Lieu : Salle du Collège Communal de Woluwé-Saint-Lambert

Présents : Olivier Maingain + Erkan Ozdemir

Durée : 11h15-12h15

Technique : Enregistrement + transcription du parlé

La Manchette : Mr Maingain, pouvez-vous nous dire qui vous êtes exactement ?

Olivier Maingain : Je suis issu d’une famille dont le père était fonctionnaire et maman au foyer. Une famille de classe moyenne mais pas du tout nanti. Mes parents n’ont pas de patrimoine immobilier et n’en ont pas davantage aujourd’hui. Toute leur vie a été la promotion scolaire de leurs enfants car il fallait passer par une bonne formation pour avoir une bonne profession.

J’ai fait toute ma scolarité au Collège Saint-Michel. Ceci n’impliquait pas forcément un choix religieux. Je suis athée par ailleurs. Puis, j’ai par la suite étudié à l’ULB, à la faculté de droit. Brièvement, je suis passé quelques années au barreau de Bruxelles. Ce n’est pas que cela ne m’a pas intéressée mais j’ai été très vite pris dans l’engrenage de la politique qui m’intéressait beaucoup.

Très tôt, j’étais  déjà en contact avec madame Antoinette Spaak (doyenne du parti FDF et DéFi) et d’autres dirigeants historiques de mon parti à l’époque. Le message était qu’il fallait préparer la génération suivante de ceux qui avaient été les fondateurs du parti FDF à l’époque ; la nouvelle génération du parti qui sera d’ailleurs composée avec Didier Gosuin, Bernard Clerfayt, Martine Payfa et tant d’autres.

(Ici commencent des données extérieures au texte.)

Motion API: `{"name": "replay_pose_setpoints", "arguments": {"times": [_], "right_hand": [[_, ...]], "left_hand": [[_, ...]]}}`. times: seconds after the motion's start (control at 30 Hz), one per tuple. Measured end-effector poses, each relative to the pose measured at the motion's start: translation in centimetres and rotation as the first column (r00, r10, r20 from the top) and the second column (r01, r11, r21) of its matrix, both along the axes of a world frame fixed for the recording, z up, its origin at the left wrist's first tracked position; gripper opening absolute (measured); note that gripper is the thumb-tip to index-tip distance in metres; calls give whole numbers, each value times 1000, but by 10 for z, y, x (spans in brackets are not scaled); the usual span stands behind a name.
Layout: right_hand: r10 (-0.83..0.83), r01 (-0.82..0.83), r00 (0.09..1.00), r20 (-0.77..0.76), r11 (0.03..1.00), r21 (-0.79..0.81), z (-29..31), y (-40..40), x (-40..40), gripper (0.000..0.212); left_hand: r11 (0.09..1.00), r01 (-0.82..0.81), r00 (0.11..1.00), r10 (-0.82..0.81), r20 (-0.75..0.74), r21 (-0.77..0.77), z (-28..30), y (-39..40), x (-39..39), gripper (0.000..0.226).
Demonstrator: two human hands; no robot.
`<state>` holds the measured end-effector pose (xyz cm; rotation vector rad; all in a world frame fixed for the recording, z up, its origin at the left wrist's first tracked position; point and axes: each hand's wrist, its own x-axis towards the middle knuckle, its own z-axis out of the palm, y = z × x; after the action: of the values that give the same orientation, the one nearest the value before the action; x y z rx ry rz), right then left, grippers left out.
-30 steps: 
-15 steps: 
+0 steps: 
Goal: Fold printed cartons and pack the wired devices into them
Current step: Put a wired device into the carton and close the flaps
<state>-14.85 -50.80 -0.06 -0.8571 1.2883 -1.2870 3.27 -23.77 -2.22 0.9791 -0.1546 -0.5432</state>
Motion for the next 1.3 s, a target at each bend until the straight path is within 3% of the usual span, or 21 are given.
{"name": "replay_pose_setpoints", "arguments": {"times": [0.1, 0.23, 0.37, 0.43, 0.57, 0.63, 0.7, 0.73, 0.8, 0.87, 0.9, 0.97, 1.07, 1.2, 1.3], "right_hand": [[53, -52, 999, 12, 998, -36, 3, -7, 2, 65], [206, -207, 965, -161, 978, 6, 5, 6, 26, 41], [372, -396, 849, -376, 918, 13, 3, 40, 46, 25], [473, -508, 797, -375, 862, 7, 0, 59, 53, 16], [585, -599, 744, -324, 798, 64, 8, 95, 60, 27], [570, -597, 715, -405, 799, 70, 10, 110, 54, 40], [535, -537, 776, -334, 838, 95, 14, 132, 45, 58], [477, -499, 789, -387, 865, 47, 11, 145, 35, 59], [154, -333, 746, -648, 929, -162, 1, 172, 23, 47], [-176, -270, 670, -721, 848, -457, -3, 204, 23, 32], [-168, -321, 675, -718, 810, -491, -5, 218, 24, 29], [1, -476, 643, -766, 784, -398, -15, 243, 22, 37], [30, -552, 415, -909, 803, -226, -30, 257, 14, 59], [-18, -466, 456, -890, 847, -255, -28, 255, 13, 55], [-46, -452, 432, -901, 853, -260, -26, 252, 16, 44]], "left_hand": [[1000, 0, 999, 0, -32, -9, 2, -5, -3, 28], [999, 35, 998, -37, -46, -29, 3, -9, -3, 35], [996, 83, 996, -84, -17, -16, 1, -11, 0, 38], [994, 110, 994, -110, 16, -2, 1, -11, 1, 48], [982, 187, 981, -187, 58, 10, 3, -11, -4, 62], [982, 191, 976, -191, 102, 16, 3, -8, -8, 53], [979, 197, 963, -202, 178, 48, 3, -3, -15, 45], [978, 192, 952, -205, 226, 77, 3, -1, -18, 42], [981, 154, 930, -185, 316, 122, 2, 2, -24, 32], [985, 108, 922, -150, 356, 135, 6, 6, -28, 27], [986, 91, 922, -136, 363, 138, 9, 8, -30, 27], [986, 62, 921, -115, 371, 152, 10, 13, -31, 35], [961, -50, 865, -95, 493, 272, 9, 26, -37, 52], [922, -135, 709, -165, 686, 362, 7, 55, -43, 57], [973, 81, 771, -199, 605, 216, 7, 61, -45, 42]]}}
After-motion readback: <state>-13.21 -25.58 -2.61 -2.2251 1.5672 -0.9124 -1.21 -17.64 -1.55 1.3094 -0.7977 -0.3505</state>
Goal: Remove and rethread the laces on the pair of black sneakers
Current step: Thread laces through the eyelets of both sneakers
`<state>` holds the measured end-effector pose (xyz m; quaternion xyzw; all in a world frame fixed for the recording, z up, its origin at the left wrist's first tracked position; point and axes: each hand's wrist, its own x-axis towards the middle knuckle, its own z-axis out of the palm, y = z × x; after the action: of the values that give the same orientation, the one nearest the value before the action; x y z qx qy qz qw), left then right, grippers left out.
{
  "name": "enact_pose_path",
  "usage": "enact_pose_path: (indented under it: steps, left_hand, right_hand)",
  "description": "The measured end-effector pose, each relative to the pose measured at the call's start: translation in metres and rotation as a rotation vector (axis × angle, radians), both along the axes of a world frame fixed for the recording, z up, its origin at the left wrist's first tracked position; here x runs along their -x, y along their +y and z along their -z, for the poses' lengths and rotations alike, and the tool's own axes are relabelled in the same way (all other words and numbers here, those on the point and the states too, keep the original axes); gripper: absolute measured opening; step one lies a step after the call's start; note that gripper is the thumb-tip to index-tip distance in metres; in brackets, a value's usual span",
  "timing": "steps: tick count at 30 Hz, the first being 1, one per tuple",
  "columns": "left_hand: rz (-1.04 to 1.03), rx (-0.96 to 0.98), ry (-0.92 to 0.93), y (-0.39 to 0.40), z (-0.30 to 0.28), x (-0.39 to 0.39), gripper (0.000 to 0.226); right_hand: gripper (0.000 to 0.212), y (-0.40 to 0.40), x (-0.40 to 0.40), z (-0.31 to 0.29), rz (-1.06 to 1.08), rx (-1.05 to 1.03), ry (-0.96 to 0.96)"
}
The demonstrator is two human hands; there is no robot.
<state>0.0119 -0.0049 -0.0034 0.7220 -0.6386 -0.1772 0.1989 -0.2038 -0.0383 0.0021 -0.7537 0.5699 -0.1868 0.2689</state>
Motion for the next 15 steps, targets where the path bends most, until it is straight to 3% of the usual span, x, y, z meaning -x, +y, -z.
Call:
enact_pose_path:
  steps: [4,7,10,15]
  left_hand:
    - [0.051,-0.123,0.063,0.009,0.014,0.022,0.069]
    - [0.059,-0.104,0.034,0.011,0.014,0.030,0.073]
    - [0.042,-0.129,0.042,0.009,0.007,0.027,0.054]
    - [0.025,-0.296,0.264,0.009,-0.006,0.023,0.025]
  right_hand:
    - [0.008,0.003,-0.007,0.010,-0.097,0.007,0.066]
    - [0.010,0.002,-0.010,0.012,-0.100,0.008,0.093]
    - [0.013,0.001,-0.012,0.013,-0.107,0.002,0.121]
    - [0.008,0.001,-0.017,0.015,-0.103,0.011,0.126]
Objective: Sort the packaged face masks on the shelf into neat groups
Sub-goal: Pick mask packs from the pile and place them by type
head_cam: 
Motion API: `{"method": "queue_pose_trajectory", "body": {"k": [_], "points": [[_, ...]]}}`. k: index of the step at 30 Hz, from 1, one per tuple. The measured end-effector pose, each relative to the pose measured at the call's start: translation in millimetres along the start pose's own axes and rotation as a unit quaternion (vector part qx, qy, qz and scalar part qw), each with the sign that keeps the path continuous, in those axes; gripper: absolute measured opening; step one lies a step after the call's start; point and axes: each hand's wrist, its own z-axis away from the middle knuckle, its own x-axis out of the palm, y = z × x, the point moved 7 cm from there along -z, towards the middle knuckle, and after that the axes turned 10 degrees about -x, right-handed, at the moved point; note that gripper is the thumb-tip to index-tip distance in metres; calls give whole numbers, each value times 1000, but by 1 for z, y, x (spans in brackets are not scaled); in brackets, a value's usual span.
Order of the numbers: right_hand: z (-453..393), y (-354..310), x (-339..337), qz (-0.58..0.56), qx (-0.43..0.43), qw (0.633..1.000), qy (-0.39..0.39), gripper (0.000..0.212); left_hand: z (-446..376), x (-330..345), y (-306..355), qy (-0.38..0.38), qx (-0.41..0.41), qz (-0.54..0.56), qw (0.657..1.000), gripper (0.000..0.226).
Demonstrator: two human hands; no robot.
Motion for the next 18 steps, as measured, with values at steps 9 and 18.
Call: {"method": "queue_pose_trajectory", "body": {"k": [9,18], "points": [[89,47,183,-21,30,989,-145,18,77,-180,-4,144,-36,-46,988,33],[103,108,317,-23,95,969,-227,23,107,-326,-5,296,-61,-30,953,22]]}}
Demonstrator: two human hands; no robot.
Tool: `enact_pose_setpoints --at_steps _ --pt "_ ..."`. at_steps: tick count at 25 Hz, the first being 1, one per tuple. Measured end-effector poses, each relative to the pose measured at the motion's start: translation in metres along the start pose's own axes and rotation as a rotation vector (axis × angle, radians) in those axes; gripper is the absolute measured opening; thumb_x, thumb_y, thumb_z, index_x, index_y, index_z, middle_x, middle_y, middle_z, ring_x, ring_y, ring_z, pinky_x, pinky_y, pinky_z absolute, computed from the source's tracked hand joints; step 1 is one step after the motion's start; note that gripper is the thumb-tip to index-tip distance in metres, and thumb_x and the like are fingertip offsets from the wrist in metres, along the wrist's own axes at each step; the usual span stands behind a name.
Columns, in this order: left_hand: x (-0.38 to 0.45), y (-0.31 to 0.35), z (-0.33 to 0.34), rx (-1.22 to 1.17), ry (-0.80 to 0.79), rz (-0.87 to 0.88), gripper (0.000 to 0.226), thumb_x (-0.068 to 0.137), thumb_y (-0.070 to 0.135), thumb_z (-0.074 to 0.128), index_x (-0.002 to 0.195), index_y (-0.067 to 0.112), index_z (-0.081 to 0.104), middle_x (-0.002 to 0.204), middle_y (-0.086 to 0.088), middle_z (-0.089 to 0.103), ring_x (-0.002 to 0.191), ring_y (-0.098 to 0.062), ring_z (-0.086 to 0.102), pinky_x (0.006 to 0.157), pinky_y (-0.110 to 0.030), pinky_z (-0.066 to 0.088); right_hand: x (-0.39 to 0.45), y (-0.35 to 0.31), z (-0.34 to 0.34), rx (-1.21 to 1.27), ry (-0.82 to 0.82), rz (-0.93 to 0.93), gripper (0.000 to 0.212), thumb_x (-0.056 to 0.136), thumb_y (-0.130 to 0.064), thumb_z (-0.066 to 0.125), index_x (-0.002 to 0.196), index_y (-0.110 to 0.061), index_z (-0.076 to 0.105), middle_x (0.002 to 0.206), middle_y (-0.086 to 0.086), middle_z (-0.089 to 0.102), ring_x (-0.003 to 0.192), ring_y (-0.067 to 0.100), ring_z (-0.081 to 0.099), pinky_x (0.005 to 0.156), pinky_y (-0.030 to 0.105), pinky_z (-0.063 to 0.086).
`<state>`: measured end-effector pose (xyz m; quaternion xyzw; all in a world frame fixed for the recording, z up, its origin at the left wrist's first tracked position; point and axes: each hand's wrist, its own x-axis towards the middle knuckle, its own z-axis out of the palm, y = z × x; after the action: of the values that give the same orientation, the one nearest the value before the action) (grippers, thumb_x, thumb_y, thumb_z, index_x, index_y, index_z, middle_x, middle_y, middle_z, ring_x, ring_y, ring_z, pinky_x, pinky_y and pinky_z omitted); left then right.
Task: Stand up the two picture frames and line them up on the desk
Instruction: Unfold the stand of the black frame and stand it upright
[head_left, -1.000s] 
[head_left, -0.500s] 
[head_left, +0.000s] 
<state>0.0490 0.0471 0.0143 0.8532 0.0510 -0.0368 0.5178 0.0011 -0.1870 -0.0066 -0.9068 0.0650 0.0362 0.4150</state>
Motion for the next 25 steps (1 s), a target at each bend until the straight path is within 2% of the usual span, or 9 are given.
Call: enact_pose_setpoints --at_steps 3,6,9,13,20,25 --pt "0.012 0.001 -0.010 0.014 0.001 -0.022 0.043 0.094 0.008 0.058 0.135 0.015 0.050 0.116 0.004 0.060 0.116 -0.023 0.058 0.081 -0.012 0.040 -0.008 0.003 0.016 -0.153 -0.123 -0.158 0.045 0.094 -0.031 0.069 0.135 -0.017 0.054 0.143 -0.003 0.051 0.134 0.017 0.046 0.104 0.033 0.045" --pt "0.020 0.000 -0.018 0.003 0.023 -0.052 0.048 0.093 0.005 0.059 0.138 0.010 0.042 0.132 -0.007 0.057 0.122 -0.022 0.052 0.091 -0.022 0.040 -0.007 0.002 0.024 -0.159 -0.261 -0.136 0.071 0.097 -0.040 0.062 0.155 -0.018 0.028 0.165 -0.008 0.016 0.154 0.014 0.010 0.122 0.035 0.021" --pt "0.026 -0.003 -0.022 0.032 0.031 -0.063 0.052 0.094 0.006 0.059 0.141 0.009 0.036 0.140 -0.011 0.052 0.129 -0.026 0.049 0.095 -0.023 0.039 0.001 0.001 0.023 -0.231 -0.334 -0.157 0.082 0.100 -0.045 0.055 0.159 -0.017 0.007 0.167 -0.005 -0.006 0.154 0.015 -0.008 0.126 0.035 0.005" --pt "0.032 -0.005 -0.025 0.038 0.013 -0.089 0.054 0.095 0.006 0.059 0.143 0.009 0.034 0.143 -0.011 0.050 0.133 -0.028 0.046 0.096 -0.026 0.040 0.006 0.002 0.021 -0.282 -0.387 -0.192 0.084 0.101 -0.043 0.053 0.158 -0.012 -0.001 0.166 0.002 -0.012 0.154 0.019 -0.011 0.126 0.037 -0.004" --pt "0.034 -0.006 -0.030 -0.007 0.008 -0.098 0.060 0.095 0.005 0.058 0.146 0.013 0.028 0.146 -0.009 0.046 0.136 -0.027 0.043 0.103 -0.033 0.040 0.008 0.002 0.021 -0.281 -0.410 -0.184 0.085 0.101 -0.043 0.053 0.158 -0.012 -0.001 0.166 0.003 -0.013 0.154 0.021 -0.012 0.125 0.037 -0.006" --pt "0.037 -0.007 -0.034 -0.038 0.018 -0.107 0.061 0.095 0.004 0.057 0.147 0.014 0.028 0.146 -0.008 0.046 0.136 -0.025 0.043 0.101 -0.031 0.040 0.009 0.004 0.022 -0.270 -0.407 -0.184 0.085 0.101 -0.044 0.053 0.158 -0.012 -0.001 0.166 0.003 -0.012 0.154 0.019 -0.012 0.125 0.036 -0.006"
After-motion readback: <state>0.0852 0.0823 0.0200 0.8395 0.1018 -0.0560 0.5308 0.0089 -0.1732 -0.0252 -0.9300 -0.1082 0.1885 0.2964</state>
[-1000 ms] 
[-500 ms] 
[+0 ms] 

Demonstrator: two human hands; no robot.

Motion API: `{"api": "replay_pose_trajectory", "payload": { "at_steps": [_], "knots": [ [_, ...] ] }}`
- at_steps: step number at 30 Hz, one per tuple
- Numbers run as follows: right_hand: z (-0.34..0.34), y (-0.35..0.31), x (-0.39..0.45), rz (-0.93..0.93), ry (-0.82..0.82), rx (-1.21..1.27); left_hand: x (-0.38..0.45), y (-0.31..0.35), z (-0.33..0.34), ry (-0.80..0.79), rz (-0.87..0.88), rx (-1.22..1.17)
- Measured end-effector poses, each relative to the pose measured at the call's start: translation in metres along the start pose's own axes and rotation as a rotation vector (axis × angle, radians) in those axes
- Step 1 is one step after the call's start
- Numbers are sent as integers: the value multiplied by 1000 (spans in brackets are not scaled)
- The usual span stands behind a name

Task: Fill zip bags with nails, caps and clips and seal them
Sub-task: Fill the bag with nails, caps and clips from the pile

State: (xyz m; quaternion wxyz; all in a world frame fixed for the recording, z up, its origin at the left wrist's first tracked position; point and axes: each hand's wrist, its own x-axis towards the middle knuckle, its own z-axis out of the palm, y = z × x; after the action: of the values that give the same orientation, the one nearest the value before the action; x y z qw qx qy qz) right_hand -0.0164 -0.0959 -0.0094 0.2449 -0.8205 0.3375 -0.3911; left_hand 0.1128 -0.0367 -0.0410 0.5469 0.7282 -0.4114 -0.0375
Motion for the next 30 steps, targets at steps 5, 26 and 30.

En sommes, la création de la région bruxelloise et des premières régionales ont permis à cette génération nouvelle, à l’époque nous n’avions qu’une trentaine d’années, d’avoir le pied à l’étrier et on a été propulsé au-devant de la scène politique. On était d’ailleurs les premiers députés régionaux du FDF à l’époque. Donc la vie politique m’a très vite happé.

Alors, j’adhérais à ce parti pour de multiples raisons.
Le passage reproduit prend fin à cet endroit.